[Data items]
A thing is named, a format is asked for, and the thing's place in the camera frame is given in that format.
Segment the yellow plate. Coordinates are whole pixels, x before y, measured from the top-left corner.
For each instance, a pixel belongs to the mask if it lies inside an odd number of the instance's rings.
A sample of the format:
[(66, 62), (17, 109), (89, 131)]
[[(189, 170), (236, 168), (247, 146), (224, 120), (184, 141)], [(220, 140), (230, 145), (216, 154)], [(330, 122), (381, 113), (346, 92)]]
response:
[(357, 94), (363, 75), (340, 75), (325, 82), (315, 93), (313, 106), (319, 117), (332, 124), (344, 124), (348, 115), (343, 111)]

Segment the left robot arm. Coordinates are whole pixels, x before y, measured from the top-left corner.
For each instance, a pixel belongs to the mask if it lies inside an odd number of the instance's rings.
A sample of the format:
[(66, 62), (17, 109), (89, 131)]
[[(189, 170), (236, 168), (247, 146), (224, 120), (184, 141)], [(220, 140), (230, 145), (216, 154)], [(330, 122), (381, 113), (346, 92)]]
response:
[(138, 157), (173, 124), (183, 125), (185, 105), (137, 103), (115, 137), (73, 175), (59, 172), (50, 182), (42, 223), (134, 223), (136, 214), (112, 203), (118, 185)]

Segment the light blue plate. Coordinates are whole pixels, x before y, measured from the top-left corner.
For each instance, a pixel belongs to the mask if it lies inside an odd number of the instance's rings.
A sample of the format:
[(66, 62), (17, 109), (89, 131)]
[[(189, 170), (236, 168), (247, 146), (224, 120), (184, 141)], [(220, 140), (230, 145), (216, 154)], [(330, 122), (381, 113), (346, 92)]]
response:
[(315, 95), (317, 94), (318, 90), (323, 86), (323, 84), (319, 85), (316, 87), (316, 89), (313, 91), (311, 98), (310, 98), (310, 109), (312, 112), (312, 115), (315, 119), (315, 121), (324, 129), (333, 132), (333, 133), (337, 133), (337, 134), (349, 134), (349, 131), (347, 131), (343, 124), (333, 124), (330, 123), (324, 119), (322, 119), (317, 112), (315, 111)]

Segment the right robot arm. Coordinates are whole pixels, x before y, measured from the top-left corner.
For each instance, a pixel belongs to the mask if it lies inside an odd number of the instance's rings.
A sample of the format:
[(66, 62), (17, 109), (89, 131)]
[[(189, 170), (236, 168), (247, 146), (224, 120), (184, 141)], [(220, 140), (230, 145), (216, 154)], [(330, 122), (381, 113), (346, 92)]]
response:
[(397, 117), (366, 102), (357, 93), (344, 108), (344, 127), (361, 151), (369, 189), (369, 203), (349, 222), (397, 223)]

> _Exercise brief_: Set all the entries above down again exactly.

> _Response to the exercise_:
A thing is named, a format is asked for, and the thing's place in the camera frame is given in that format.
Segment the yellow plate. Coordinates are whole pixels, x before y, measured from the top-left corner.
For each instance, a pixel belongs to the mask if it lies inside an odd number of the instance's rings.
A sample of the format:
[(66, 62), (17, 109), (89, 131)]
[[(189, 170), (236, 168), (247, 146), (224, 120), (184, 141)], [(220, 140), (230, 145), (216, 154)], [(330, 122), (381, 113), (346, 92)]]
response:
[(357, 94), (363, 75), (340, 75), (325, 82), (315, 93), (313, 106), (319, 117), (332, 124), (344, 124), (348, 115), (343, 111)]

Segment the left robot arm. Coordinates are whole pixels, x before y, measured from the top-left corner.
For each instance, a pixel belongs to the mask if it lies inside an odd number of the instance's rings.
A sample of the format:
[(66, 62), (17, 109), (89, 131)]
[[(189, 170), (236, 168), (247, 146), (224, 120), (184, 141)], [(220, 140), (230, 145), (216, 154)], [(330, 122), (381, 113), (346, 92)]]
response:
[(138, 157), (173, 124), (183, 125), (185, 105), (137, 103), (115, 137), (73, 175), (59, 172), (50, 182), (42, 223), (134, 223), (136, 214), (112, 203), (118, 185)]

Segment the light blue plate. Coordinates are whole pixels, x before y, measured from the top-left corner.
For each instance, a pixel belongs to the mask if it lies inside an odd number of the instance's rings.
A sample of the format:
[(66, 62), (17, 109), (89, 131)]
[[(189, 170), (236, 168), (247, 146), (224, 120), (184, 141)], [(220, 140), (230, 145), (216, 154)], [(330, 122), (381, 113), (346, 92)]]
response:
[(315, 95), (317, 94), (318, 90), (323, 86), (323, 84), (319, 85), (316, 87), (316, 89), (313, 91), (311, 98), (310, 98), (310, 109), (312, 112), (312, 115), (315, 119), (315, 121), (324, 129), (333, 132), (333, 133), (337, 133), (337, 134), (349, 134), (349, 131), (347, 131), (343, 124), (333, 124), (330, 123), (324, 119), (322, 119), (317, 112), (315, 111)]

Segment the right robot arm. Coordinates are whole pixels, x before y, measured from the top-left corner.
For each instance, a pixel belongs to the mask if it lies inside an odd number of the instance's rings.
A sample of the format:
[(66, 62), (17, 109), (89, 131)]
[[(189, 170), (236, 168), (247, 146), (224, 120), (184, 141)], [(220, 140), (230, 145), (216, 154)], [(330, 122), (381, 113), (346, 92)]]
response:
[(397, 117), (366, 102), (357, 93), (344, 108), (344, 127), (361, 151), (369, 189), (369, 203), (349, 222), (397, 223)]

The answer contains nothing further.